Brehm’s model offers an elegant way of organizing the large body of work on self-awareness and motivation. In this respect, Brehm’s model is not a competing theory so much as it is a more general theory—the dynamics emphasized by past work can be seen as special cases of motivational intensity. For example, Duval and Wicklund’s early work was generally concerned with the effects of self-awareness on simple unfixed tasks, such as open-ended prose copying tasks that allowed people to work at their own pace (e.g., Duval and Lalwani 1999; Wicklund and Duval 1971). Similarly, Carver and Scheier’s work on expectancies was generally concerned with fixed difficulty, especially the region of difficult-yet-feasible to impossible. For example, college students had to complete challenging tests of fluid intelligence (Duval et al. 1992) or unsolvable cognitive tasks (Carver et al. 1979b), people with snake phobias had to approach and hold a snake (Carver et al. 1979a), and students had to make a good impression on a stranger (Burgio et al. 1986). Many experiments show that people will withhold effort when the task exceeds their abilities or requires more effort than it is worth (Wright 1996; Wright and Kirby 2001). In the expectancy experiments by Carver and colleagues, it seems likely that “positive versus negative expectations” referred to people who found the task “difficult” versus those who found it “too difficult.”

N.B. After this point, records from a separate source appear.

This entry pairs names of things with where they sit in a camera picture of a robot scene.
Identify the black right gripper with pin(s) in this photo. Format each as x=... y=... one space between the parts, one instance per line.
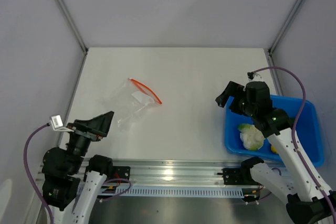
x=231 y=89

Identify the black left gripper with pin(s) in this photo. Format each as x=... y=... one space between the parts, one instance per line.
x=94 y=128

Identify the clear orange zip top bag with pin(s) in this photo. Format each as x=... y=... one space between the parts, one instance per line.
x=129 y=102

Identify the white toy cauliflower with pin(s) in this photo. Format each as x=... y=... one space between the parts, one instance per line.
x=251 y=137

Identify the yellow toy lemon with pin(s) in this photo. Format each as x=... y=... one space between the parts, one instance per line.
x=273 y=149

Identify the green toy cucumber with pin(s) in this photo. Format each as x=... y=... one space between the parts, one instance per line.
x=291 y=120

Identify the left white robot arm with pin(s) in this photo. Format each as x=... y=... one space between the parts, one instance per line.
x=61 y=165

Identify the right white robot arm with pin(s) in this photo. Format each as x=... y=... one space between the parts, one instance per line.
x=309 y=198

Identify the blue plastic bin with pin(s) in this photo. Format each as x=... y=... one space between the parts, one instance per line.
x=307 y=128

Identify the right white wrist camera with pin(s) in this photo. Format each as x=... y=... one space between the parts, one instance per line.
x=254 y=77

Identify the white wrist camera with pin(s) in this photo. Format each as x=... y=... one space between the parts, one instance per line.
x=57 y=124
x=254 y=77

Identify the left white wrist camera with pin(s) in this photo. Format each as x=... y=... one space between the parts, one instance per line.
x=57 y=124

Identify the left black base bracket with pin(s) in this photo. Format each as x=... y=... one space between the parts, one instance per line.
x=121 y=172

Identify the black base bracket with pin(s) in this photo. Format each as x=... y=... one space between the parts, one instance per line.
x=233 y=176
x=121 y=172

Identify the aluminium mounting rail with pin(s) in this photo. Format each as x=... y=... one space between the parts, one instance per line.
x=170 y=173

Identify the right black base bracket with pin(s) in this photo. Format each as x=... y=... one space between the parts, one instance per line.
x=233 y=176

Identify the white slotted cable duct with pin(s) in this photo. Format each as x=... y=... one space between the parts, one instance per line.
x=160 y=191

The distinctions between effort, achievement, and persistence are essential to our criticism of past work, and psychological research on self-regulation usually obscures them. Effort, the intensity aspect of motivation, refers to the mobilization of resources to meet a goal. It is thus not the same as achievement—how well people actually perform on a task—or persistence—how long people choose to spend on a task. Achievement on a task depends on a wide range of factors, such as ability, expertise, effort, and task-specific strategies. Someone could mobilize high effort yet nevertheless perform poorly, such as if someone fixates on an ineffective strategy. Similarly, someone can show high task persistence but low effort, such as when people listlessly perform boring tasks. We aren’t claiming that effort is more important or interesting than other aspects of motivated action, but we think it is important to be clear about what is being measured. Achievement and persistence aren’t interchangeable with effort, and few studies in the self-awareness literature have actually measured effort.

When these distinctions are recognized, the complexity of motivated action becomes more apparent. For example, for an easy task self-focus doesn’t boost effort, but it could nevertheless boost performance and persistence. Similarly, self-focused people, because they find the task more important, may search for strategies that will enable better performance. If such a strategy exists, then it would make the task easier, thereby enhancing performance but reducing effort. For these and other reasons, it is important to avoid using behavioral measures of achievement and persistence as proxies for measures of effort.